There were enough Democrats to pass the amendment, so nobody objected when the presiding officeholder, New York Democrat Charles Rangel, called for a voice vote rather than a coil phone call vote on the machine gun ban.
Quondam NRA lobbyist Richard Feldman, who has since parted ways with the organization, tells NPR that Wayne LaPierre, currently NRA's executive vice president, was willing to let the automobile gun ban go frontward if it meant the larger bill it was attached to would pass.
"I remember very well having dinner ... with Wayne LaPierre on the big victory afterwards it passed the House," he says. "And nosotros weren't too concerned almost the machine gun issue, but information technology came dorsum to haunt Warren Cassidy."
Opening The Door?
At the time, Cassidy headed the NRA's lobby, the Institute for Legislative Activeness. He confirms now that LaPierre, who did not respond to a request for comment, pushed hard to let the machine gun ban stand up.
"He said, 'I want to do information technology. I recall nosotros accept to do information technology.' So I said yeah, and that was the end of the story. Information technology passed, and equally nosotros learned immediately, an element of NRA, a very vociferous element of NRA ... determined that it merely couldn't be that way," Cassidy says. "We couldn't give an inch. I don't think they always forgave me for it."
Gun laws skilful Robert Spitzer of the Country University of New York at Cortland says the bill President Reagan signed into law was more than meaning than information technology was perceived at the time.
"Ane can view the Congress' action in 1986 to ban civilian possession of fully automated weapons equally something of a kind of a precedent that would open the door for restricting noncombatant access to semiautomatic, set on-style weapons," Spitzer says.
Spitzer says a major reason the machine gun ban met so little resistance was a 1934 law passed a calendar month after outlaws Bonnie Parker and Clyde Barrow were killed in a hail of automobile gun bullets. It required machine gun owners to pay a hefty tax, be fingerprinted and be listed on a national registry.

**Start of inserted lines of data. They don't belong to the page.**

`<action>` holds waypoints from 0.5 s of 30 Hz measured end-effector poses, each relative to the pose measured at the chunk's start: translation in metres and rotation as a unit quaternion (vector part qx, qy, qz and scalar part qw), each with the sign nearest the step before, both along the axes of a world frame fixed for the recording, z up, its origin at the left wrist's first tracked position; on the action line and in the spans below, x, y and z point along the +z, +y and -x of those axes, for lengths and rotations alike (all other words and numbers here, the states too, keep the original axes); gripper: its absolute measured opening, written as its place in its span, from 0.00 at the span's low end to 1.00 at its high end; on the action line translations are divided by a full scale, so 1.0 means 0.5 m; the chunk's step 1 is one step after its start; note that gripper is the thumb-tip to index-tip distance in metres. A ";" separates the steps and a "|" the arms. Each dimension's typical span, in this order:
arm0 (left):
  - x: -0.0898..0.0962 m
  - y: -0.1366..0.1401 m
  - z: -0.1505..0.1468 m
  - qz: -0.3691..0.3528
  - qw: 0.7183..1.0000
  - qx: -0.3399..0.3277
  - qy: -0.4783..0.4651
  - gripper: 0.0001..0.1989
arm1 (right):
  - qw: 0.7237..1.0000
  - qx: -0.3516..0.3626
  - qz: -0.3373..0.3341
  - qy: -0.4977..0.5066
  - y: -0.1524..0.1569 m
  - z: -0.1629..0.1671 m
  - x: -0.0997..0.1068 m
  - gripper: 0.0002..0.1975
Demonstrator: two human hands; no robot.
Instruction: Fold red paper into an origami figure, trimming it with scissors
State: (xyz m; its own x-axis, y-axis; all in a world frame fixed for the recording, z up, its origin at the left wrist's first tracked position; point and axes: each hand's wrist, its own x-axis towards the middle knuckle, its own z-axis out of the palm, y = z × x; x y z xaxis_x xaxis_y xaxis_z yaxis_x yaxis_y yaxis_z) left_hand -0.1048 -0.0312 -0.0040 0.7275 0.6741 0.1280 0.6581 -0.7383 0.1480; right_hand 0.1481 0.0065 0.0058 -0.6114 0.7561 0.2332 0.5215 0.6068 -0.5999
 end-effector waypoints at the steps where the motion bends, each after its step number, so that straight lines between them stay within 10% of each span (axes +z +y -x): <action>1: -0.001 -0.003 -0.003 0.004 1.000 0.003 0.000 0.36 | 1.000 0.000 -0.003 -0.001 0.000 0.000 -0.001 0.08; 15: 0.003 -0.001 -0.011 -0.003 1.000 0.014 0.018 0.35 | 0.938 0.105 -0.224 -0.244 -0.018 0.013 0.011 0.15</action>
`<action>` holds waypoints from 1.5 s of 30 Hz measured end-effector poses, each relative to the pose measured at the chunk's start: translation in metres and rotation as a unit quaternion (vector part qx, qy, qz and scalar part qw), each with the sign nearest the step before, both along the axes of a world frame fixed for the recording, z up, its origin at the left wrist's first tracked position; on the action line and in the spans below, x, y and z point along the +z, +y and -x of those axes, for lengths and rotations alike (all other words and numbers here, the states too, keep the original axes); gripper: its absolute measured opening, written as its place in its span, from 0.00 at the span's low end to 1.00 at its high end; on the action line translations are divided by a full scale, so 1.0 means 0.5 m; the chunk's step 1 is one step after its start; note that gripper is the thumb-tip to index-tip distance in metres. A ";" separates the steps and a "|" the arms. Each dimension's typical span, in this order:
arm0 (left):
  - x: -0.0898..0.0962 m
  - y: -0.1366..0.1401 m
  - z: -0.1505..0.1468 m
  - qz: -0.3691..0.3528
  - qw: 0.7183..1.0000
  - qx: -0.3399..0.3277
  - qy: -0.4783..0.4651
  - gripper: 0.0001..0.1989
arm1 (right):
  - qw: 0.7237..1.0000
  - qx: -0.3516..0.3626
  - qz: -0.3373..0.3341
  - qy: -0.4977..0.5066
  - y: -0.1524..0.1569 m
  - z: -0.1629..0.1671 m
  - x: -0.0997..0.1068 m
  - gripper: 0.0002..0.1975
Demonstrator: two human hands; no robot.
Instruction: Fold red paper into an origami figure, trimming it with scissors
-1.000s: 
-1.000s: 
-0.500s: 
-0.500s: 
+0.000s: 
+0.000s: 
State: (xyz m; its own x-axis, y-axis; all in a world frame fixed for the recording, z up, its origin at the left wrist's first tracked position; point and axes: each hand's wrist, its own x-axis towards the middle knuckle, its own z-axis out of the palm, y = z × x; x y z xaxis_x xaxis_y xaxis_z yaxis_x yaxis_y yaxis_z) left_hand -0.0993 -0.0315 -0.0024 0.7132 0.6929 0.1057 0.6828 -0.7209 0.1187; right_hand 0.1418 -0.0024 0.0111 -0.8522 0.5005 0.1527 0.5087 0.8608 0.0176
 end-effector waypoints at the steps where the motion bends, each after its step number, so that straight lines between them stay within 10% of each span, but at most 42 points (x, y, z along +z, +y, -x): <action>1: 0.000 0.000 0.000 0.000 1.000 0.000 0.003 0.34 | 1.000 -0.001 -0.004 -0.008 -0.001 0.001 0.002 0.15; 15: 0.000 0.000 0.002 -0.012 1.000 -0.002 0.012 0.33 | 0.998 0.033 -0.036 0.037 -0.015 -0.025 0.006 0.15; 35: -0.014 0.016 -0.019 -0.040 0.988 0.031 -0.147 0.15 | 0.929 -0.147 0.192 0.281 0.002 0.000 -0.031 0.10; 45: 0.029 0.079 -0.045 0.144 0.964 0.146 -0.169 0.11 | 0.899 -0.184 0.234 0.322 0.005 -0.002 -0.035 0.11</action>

Equally a result, he says, sales of machine guns plummeted.
"It is a good example of something that is picayune known, which is a gun control law that was pretty effective in keeping such weapons out of civilian hands," he says. "So past 1986, when the provision was added to the Firearm Owners' Protection Act to bar any newly produced fully automatic weapon from possession by civilians, it was really a fairly small step to make, because then few of them were in circulation to brainstorm with."
That'southward clearly not the instance with the semiautomatic guns that polls evidence a bulk wants banned today.